**Exercise**
All the data must be output exactly as given.

**Data extract**
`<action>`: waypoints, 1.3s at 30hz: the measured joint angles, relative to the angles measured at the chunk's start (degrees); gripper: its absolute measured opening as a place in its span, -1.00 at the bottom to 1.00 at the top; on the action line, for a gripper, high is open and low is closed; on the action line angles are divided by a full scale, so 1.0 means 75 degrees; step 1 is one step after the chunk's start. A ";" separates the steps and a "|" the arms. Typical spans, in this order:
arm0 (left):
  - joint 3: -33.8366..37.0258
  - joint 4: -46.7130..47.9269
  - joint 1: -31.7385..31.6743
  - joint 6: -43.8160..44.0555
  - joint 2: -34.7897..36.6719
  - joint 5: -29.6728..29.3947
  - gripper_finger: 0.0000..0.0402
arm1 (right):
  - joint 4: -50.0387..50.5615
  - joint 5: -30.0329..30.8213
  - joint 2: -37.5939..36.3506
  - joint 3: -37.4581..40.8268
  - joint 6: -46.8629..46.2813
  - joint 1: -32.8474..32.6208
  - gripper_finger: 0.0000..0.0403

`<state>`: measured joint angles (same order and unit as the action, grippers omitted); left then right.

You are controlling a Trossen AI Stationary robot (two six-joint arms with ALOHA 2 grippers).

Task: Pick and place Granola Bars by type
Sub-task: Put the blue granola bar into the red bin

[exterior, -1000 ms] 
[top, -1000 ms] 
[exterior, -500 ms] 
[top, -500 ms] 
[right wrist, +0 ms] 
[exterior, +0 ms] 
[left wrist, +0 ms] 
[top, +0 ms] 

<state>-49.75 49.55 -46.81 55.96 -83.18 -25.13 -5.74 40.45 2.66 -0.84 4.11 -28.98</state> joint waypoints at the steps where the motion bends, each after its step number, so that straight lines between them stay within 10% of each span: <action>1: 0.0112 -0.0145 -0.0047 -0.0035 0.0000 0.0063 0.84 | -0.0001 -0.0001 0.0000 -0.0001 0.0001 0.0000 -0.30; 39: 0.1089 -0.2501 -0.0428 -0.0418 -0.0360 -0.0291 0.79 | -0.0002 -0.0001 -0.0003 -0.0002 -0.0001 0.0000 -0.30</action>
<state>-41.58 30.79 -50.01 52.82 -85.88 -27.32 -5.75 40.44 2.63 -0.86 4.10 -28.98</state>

**Written response**
`<action>`: waypoints, 1.3s at 30hz: the measured joint angles, relative to the angles measured at the chunk's start (degrees); gripper: its absolute measured opening as a place in its span, -1.00 at the bottom to 1.00 at the top; on the action line, for a gripper, high is open and low is closed; on the action line angles are divided by a full scale, so 1.0 means 75 degrees; step 1 is one step after the chunk's start. A ";" separates the steps and a "|" the arms. Typical spans, in this order:
arm0 (left):
  - joint 3: -33.8366..37.0258
  - joint 4: -46.7130..47.9269
  - joint 1: -31.7385..31.6743
  - joint 6: -43.8160..44.0555
  - joint 2: -34.7897..36.6719
  - joint 5: -29.6728..29.3947
  - gripper_finger: 0.0000..0.0402
arm1 (right):
  - joint 4: -50.0387..50.5615
  - joint 5: -30.0329..30.8213
  - joint 2: -37.5939..36.3506
  - joint 3: -37.4581..40.8268
  - joint 6: -46.8629..46.2813
  - joint 1: -32.8474..32.6208
  - gripper_finger: 0.0000..0.0403

`<state>`: measured joint angles (same order and unit as the action, grippers omitted); left then right.

You are controlling a Trossen AI Stationary robot (two six-joint arms with ALOHA 2 grippers).

Task: Pick and place Granola Bars by type
Sub-task: Put the blue granola bar into the red bin

[exterior, -1000 ms] 
[top, -1000 ms] 
[exterior, -500 ms] 
[top, -500 ms] 
[right wrist, +0 ms] 
[exterior, +0 ms] 
[left wrist, +0 ms] 
[top, +0 ms] 

<state>-49.75 49.55 -46.81 55.96 -83.18 -25.13 -5.74 40.45 2.66 -0.84 4.11 -28.98</state> joint waypoints at the steps where the motion bends, each after its step number, so that straight lines between them stay within 10% of each span: <action>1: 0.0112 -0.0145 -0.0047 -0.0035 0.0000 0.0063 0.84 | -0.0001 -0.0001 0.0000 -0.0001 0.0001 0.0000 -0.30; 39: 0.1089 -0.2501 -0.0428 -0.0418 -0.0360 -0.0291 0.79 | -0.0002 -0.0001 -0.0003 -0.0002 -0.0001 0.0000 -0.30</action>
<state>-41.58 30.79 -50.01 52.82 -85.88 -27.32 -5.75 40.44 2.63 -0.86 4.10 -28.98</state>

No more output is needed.